• **The task**
Look through the listing below, find every line with the string "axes", and copy it.

• **Information shown**
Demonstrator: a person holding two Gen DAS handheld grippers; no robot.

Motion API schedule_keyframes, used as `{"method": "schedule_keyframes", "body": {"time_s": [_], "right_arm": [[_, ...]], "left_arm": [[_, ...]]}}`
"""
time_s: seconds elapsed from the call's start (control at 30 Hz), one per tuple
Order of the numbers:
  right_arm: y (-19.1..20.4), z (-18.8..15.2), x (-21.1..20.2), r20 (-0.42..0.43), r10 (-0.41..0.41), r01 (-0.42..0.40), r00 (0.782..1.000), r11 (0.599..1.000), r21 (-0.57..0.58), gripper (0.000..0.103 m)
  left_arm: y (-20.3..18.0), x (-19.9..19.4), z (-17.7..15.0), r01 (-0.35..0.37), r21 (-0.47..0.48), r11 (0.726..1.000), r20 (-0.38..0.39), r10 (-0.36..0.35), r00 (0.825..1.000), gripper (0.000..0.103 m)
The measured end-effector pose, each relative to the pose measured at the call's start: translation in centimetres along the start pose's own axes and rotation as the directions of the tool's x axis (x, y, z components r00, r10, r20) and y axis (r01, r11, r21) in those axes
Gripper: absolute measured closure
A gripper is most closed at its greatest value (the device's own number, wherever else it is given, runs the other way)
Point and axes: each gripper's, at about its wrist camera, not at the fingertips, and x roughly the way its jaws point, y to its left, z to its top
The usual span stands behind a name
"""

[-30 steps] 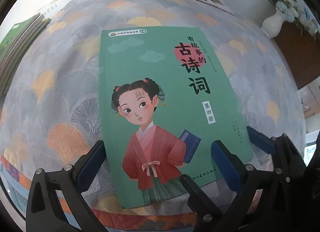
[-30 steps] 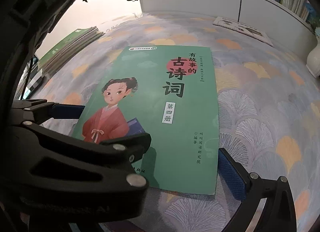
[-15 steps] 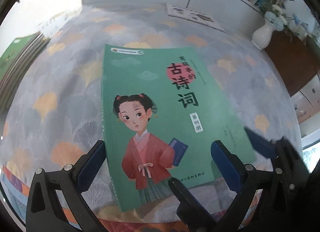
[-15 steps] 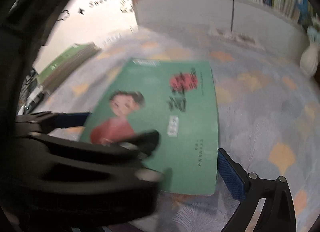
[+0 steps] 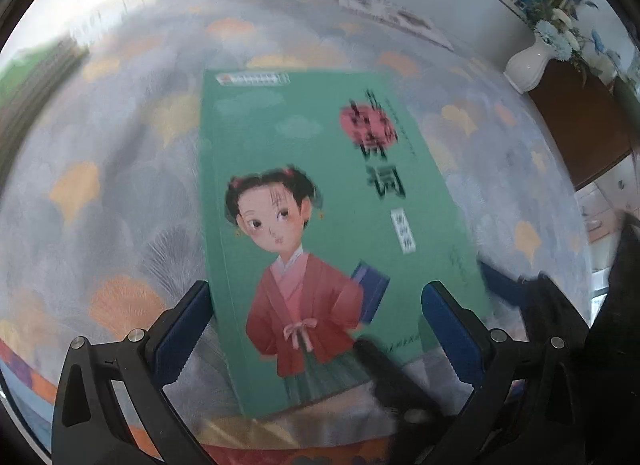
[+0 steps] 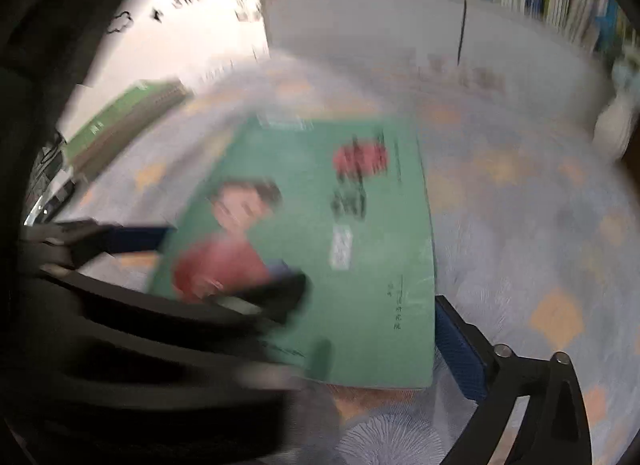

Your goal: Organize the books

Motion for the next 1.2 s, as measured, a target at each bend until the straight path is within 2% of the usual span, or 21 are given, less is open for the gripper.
{"method": "schedule_keyframes", "body": {"time_s": [0.03, 0.17, 0.23, 0.3, 0.4, 0.53, 0.6, 0.67, 0.77, 0.87, 0.9, 0.93, 1.0, 1.13, 1.17, 1.2], "right_arm": [[-0.5, -0.3, -0.4, 0.049, 0.034, -0.034, 0.998, 0.999, -0.002, 0.0], [-1.8, 0.0, -0.4, 0.01, 0.117, -0.117, 0.993, 0.993, 0.019, 0.0], [-2.7, 0.2, -0.6, -0.011, 0.183, -0.182, 0.983, 0.982, 0.048, 0.0], [-3.6, 0.1, -0.9, -0.02, 0.26, -0.258, 0.965, 0.963, 0.073, 0.0], [-4.5, -0.1, -1.0, -0.045, 0.371, -0.363, 0.928, 0.924, 0.123, 0.0], [-5.0, -0.6, -1.1, -0.055, 0.424, -0.412, 0.904, 0.898, 0.153, 0.0], [-5.8, -0.8, -1.1, -0.053, 0.469, -0.453, 0.882, 0.872, 0.184, 0.0], [-6.7, -0.7, -0.8, -0.056, 0.536, -0.507, 0.843, 0.823, 0.256, 0.0], [-6.4, -1.0, -0.7, -0.07, 0.595, -0.552, 0.801, 0.779, 0.298, 0.0], [-5.8, -1.3, -0.9, -0.08, 0.589, -0.553, 0.804, 0.791, 0.263, 0.0], [-6.0, -1.4, -0.9, -0.075, 0.598, -0.561, 0.798, 0.782, 0.27, 0.0], [-6.2, -1.4, -0.8, -0.068, 0.617, -0.578, 0.784, 0.766, 0.283, 0.0], [-7.1, -1.4, -0.5, -0.056, 0.67, -0.623, 0.74, 0.714, 0.318, 0.0], [-7.5, -1.3, -0.3, -0.052, 0.718, -0.66, 0.694, 0.664, 0.352, 0.001], [-6.7, -1.2, -0.2, -0.057, 0.72, -0.663, 0.692, 0.664, 0.345, 0.002], [-5.8, -0.9, 0.1, -0.062, 0.671, -0.619, 0.739, 0.713, 0.328, 0.003]], "left_arm": [[-0.1, -0.1, -0.1, 0.0, 0.003, 1.0, 0.006, 0.0, 1.0, 0.001], [-0.4, 0.0, -0.3, -0.018, 0.021, 1.0, 0.005, 0.018, 1.0, 0.0], [-0.1, -0.1, -0.1, -0.006, 0.009, 1.0, 0.009, 0.005, 1.0, 0.001], [0.1, 0.0, 0.1, -0.012, 0.02, 1.0, 0.008, 0.012, 1.0, 0.001], [0.0, 0.2, 0.3, -0.028, 0.034, 0.999, 0.01, 0.027, 1.0, 0.001], [0.3, 0.2, 0.5, -0.006, 0.011, 1.0, 0.016, 0.006, 1.0, 0.001], [0.8, 0.1, 0.7, 0.02, -0.012, 1.0, 0.021, -0.019, 1.0, 0.001], [1.3, 0.1, 0.9, 0.039, -0.031, 0.999, 0.027, -0.039, 0.999, 0.001], [1.0, 0.3, 0.8, 0.001, 0.009, 1.0, 0.029, -0.002, 1.0, 0.001], [0.7, 0.4, 0.7, -0.023, 0.025, 0.999, 0.031, 0.022, 0.999, 0.001], [0.9, 0.4, 0.8, -0.018, 0.016, 1.0, 0.03, 0.017, 0.999, 0.001], [1.2, 0.3, 1.0, -0.003, 0.002, 1.0, 0.026, 0.003, 1.0, 0.001], [1.6, 0.3, 1.3, 0.027, -0.014, 1.0, 0.014, -0.027, 1.0, 0.001], [2.2, 0.3, 1.5, 0.094, -0.016, 0.995, -0.015, -0.095, 0.995, 0.002], [2.1, 0.3, 1.5, 0.123, -0.012, 0.992, -0.025, -0.123, 0.992, 0.002], [1.6, 0.3, 1.3, 0.144, 0.006, 0.99, -0.041, -0.144, 0.989, 0.002]]}}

• **Task solution**
The measured end-effector pose, each relative to the pose measured at the call's start: translation in centimetres along the start pose's own axes and rotation as the directions of the tool's x axis (x, y, z components r00, r10, r20) and y axis (r01, r11, r21) in those axes
Point and axes: each gripper's, at about its wrist camera, not at the fingertips, and x roughly the way its jaws point, y to its left, z to its top

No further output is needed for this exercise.